[LP] John and the Volta – Low Life

Disque ovniesque par excellence, « Low Life » de John and the Volta ne cesse de s’immerger corps et âme dans des expérimentations sonores ininterrompues et composées, puis interprétées afin de devenir aussi accessibles que passionnantes à explorer. Un album qui éveille nos sens et nos neurones, sans jamais oublier d’inclure une exceptionnelle dose d’émotions fortes dans des pistes sulfureuses et superbes.

crédit : David Drake

S’il y a bien une chose que l’on ne pourra pas reprocher au projet bordelais John and the Volta (derrière lequel se cache l’auteur/compositeur/interprète Jonathan Ducasse), c’est de choisir la facilité pour créer sa musique ; en effet, les neuf titres qui composent ce premier opus, « Low Life », sont tous sauf aisés et faciles, en termes de structure et d’intensité. Explosant les barrières stylistiques pour s’insinuer dans des genres variés et en apparence antinomiques, le créateur dompte instruments et machines afin de les faire saigner tant et plus, pleurer au-delà de la douleur et de la mélancolie. Comme si ramper dans la poussière nous ouvrait les portes du Paradis, tout en ressentant chaque aspérité d’un chemin sinueux où quelques oasis nous permettent de nous désaltérer avant de continuer notre périple. Organique et mécanique, cette collection de sonorités nostalgiques ou terriblement modernes fait chavirer les cœurs et trouble la vue et les sens ; ce qui est aussi agréable qu’inattendu.
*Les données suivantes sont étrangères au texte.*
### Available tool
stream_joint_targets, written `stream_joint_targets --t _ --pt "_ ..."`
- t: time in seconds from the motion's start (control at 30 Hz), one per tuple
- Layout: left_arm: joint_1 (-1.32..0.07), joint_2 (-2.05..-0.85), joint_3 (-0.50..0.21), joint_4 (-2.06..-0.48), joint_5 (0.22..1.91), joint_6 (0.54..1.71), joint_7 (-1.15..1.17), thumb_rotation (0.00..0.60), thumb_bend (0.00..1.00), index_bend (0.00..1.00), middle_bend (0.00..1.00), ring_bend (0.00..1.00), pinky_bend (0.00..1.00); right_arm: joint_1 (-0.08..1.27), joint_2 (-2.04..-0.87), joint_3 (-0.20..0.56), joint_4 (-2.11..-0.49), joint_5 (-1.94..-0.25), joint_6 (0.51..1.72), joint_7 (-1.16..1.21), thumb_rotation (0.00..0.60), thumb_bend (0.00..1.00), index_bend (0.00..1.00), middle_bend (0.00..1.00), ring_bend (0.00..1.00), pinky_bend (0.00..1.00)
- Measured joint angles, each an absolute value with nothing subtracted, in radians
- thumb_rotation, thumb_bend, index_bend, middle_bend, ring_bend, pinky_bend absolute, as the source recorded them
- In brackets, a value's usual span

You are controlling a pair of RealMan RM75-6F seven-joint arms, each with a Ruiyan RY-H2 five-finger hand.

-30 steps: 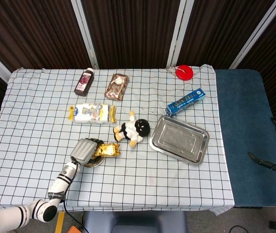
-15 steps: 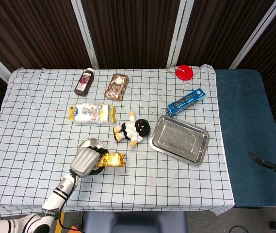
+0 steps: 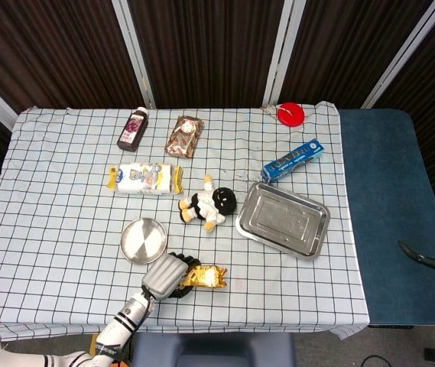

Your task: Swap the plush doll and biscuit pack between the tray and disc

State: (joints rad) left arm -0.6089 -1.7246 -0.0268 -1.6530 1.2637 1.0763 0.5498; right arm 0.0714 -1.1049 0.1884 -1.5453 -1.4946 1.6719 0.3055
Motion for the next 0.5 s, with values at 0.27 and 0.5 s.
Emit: stream_joint_targets --t 0.27,0.5 --pt "-0.613 -1.818 -0.047 -1.582 1.241 1.087 0.581 0.6 0.41 0.49 0.67 0.59 0.61 0.071 -1.104 0.187 -1.536 -1.506 1.67 0.313 0.6 0.06 0.0 0.0 0.0 0.0" --pt "-0.608 -1.834 -0.051 -1.592 1.24 1.113 0.624 0.6 0.41 0.24 0.43 0.44 0.62 0.068 -1.103 0.191 -1.535 -1.505 1.675 0.321 0.6 0.06 0.0 0.0 0.0 0.0"
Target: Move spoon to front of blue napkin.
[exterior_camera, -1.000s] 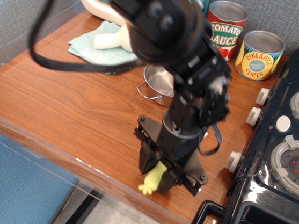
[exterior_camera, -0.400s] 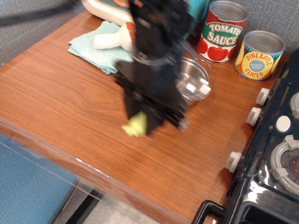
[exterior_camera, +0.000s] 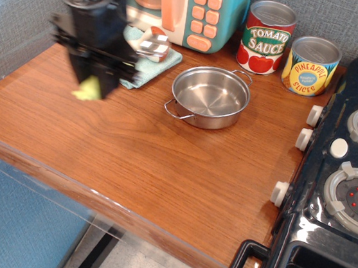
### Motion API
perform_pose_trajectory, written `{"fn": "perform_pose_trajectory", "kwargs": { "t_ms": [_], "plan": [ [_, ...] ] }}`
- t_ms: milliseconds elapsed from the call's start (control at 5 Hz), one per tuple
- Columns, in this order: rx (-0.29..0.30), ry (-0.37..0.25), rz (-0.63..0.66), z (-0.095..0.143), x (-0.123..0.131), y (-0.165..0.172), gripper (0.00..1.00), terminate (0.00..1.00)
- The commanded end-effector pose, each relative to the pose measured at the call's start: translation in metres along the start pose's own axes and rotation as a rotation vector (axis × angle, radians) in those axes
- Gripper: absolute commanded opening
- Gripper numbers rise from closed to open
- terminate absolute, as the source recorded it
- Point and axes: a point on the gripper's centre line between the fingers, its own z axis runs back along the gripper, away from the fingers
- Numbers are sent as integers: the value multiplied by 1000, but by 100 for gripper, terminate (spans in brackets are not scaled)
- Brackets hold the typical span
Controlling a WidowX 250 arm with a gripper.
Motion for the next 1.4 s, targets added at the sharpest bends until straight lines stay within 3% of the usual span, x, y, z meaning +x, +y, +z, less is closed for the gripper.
{"fn": "perform_pose_trajectory", "kwargs": {
  "t_ms": [0, 600, 800, 1000, 1200],
  "plan": [
    [60, 78, 52, -16, -17, 85, 0, 0],
    [-18, 287, 43, -73, -34, 123, 0, 0],
    [-67, 262, 18, -70, -34, 125, 100, 0],
    [-45, 130, -34, -34, -27, 116, 100, 0],
    [-5, 39, -64, 4, -27, 107, 100, 0]
  ]
}}
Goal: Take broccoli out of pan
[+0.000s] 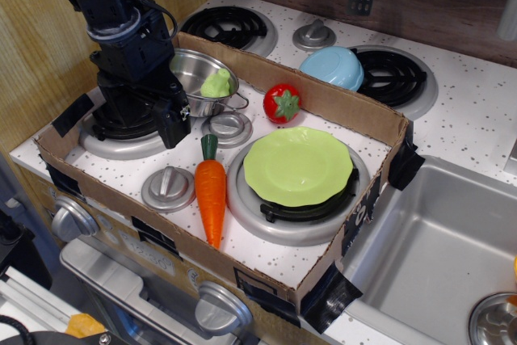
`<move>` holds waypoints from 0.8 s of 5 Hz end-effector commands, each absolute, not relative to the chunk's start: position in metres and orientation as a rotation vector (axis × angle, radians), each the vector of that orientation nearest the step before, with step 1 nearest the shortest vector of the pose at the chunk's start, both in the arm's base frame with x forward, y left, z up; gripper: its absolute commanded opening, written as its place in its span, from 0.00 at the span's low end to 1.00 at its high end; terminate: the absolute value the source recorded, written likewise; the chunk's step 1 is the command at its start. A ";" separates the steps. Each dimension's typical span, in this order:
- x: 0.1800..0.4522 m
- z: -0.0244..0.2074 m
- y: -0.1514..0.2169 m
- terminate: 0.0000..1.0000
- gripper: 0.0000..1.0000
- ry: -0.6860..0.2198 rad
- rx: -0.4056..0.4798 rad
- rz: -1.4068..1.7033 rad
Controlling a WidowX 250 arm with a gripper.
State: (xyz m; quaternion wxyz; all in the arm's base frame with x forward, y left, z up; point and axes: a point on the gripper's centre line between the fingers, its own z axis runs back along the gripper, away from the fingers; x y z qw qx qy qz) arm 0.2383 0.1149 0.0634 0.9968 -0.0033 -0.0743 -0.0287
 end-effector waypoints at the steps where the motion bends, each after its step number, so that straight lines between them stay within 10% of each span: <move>1: 0.238 0.063 0.115 0.00 1.00 -0.149 -0.007 -0.058; 4: 0.245 0.110 0.112 0.00 1.00 -0.099 0.077 -0.003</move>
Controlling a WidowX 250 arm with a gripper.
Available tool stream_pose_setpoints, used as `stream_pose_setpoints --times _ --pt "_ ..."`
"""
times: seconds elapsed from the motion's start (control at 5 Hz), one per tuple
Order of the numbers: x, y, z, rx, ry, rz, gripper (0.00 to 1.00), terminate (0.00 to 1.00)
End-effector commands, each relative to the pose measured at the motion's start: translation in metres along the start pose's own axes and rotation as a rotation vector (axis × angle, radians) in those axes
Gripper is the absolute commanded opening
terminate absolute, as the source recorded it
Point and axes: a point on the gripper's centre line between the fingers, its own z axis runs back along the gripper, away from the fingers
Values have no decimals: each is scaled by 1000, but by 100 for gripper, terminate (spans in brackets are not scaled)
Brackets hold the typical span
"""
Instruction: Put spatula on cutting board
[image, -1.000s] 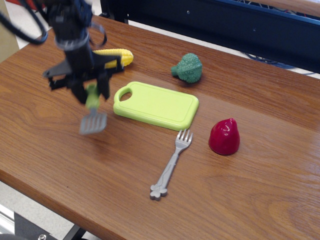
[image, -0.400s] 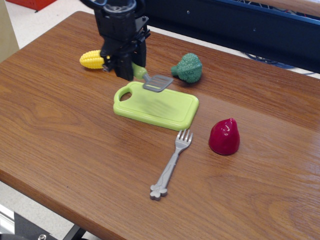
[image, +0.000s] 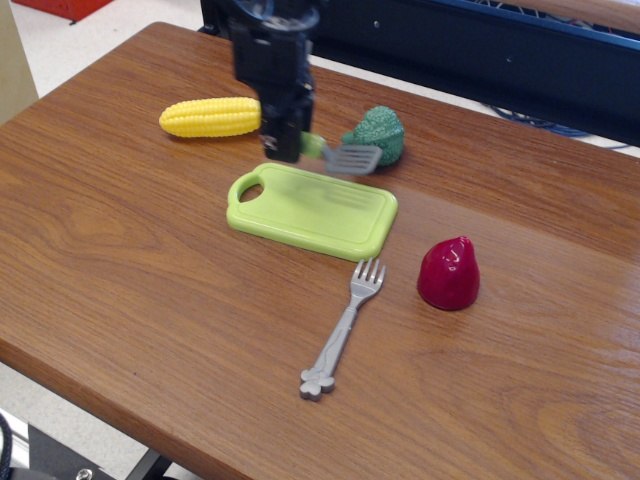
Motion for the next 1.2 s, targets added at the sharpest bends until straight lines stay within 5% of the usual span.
stream_pose_setpoints --times 0.0,0.4,0.6,1.0 --pt "19 6 5 -65 -5 -8 0 0" --pt "22 15 5 -72 -19 -125 0 0" --pt "21 12 6 -67 -34 -129 100 0" --pt "22 15 15 -63 -26 -161 100 0"
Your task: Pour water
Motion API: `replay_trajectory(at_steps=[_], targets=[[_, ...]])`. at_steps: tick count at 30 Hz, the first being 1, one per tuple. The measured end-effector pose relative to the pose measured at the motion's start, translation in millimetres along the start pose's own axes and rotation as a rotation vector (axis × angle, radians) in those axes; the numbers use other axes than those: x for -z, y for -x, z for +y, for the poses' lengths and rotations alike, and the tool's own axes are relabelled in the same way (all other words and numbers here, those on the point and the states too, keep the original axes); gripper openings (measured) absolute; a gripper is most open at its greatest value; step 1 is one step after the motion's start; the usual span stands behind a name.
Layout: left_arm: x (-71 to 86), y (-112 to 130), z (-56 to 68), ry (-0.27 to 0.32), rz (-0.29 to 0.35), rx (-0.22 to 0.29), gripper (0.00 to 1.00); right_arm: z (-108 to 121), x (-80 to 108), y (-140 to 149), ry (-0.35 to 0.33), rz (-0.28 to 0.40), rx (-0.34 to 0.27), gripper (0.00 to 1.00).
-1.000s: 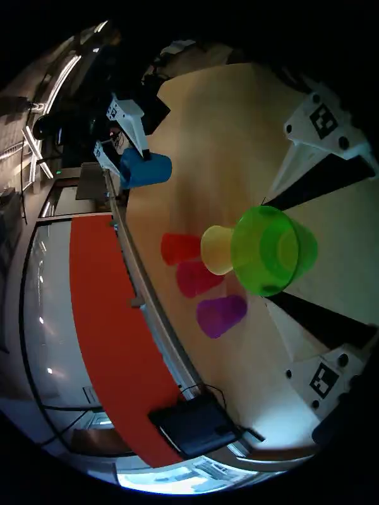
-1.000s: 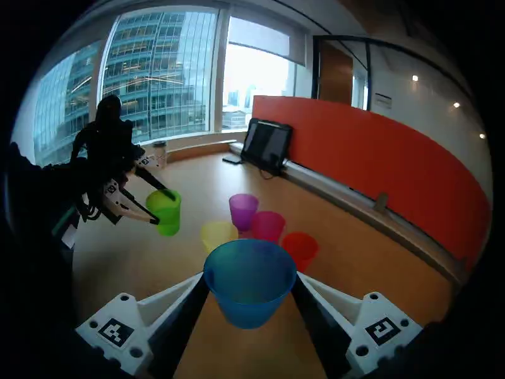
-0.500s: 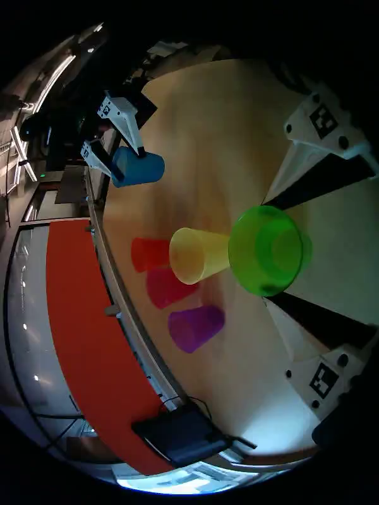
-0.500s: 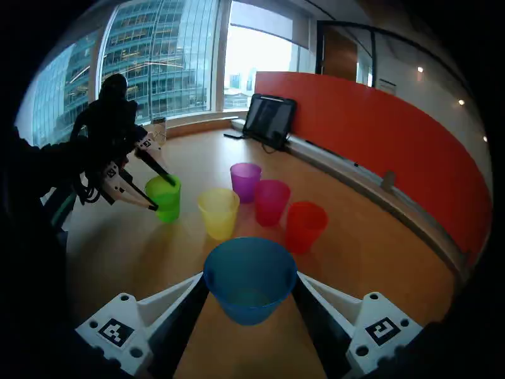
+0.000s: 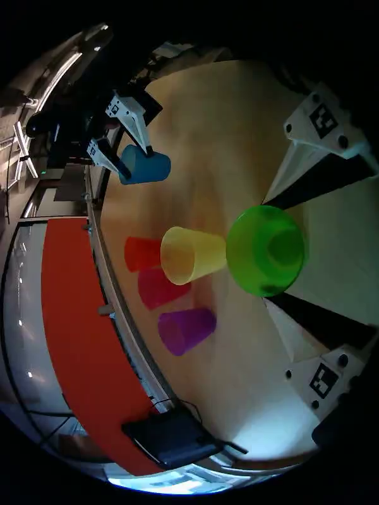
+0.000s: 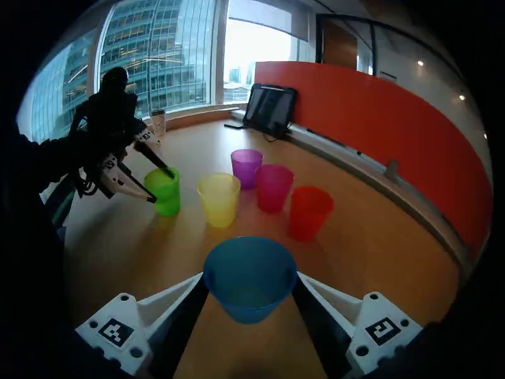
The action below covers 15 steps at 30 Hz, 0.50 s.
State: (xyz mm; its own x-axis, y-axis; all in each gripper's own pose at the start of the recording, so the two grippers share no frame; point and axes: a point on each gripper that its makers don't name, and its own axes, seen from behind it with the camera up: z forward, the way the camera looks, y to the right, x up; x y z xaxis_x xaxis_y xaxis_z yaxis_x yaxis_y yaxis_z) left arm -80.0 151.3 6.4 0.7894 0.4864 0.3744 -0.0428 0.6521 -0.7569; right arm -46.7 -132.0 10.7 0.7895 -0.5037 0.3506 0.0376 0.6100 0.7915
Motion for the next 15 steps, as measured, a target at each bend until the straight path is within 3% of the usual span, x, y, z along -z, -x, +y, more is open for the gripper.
replay_trajectory(at_steps=[4, 10, 15], targets=[[2.2, 4, -3.0, -0.007, -0.003, 0.011, 0.89, -3, -3.4, 5, -0.003, -0.008, -0.007, 0.92], [4.1, 6, -3.5, -0.01, -0.007, 0.011, 0.98, -5, -9.3, 11, -0.007, -0.017, -0.015, 0.92], [5.7, 12, -2.5, -0.006, -0.025, 0.017, 0.99, -8, -14.3, 18, -0.011, -0.028, -0.019, 0.92]])
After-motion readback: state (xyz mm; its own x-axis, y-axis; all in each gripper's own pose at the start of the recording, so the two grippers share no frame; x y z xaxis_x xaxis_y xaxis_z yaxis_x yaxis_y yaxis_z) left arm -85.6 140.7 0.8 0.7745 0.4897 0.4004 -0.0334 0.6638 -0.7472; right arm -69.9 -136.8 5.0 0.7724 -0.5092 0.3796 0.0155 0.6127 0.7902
Dosant chaque arrangement avec une méticulosité presque maniaque, John and the Volta explore les confins d’harmonies bouillonnantes et savoureuses, sans jamais s’interrompre un seul instant dans cette démarche risquée mais parfaitement maîtrisée. Là où le sensuel et pénétrant « Howling Waterfall » se fait étrange et rugueux, « Paralyzed » invite des synthés et rythmes électroniques à la fois dansants et motivants, souvenirs d’ères passées pendant lesquelles l’image de soi n’avait aucune importance puisque, seule, l’énergie atteinte à son paroxysme sur les planches et sous les projecteurs prouvaient la valeur physique de l’être humain. Et c’est bien là tout le propos de « Low Life » : se servir de ce que l’intime fait de mieux, mélodiquement, pour nous confronter aux regrets, mais également aux meilleurs moyens de quitter notre enveloppe charnelle trop étroite afin d’atteindre des sommets solitaires et contemplatifs. l’interlude « Low Light », paisible et éthéré, fait écho à la mécanique implacable de « 20 » », plongée en apnée dans des abysses noires et phosphorescentes, tandis que « Be There » se montre angélique, magnifié par des chœurs sublimes et sensitifs. Rarement, l’artifice aura autant été au service de l’intériorisation des sentiments, de leur expression la plus limpide et marquante.

Le chant, hanté et obsessionnel, est tantôt fragile, tantôt omniprésent, murmurant ses mantras et interjections pour mieux nous posséder et nous étreindre. Expérimental et onirique, « Low Life » revêt une puissance évocatrice incroyable et inépuisable, source de tous les bouleversements de notre imagination et de notre psyché. Personnel et universel, il apparaît comme un album à fleur de peau, alors qu’une lame froide et aiguisée nous frôle pendant que, dans le même temps, une main tendre nous caresse. Les multiples visages de John & The Volta, mouvants et dont les contours ne cessent de se troubler, conservent leur mystère et la fascination qu’ils inspirent, achevant de prouver que ce premier effort est d’ores et déjà destiné à devenir une référence dans le paysage musical hexagonal de 2017. Un LP aussi radical que précieux et inoubliable.

crédit : Thibaut Séris

« Low Life » de John and the Volta, sortie le 24 mars 2017 chez Rouge Neon Records / Alter K.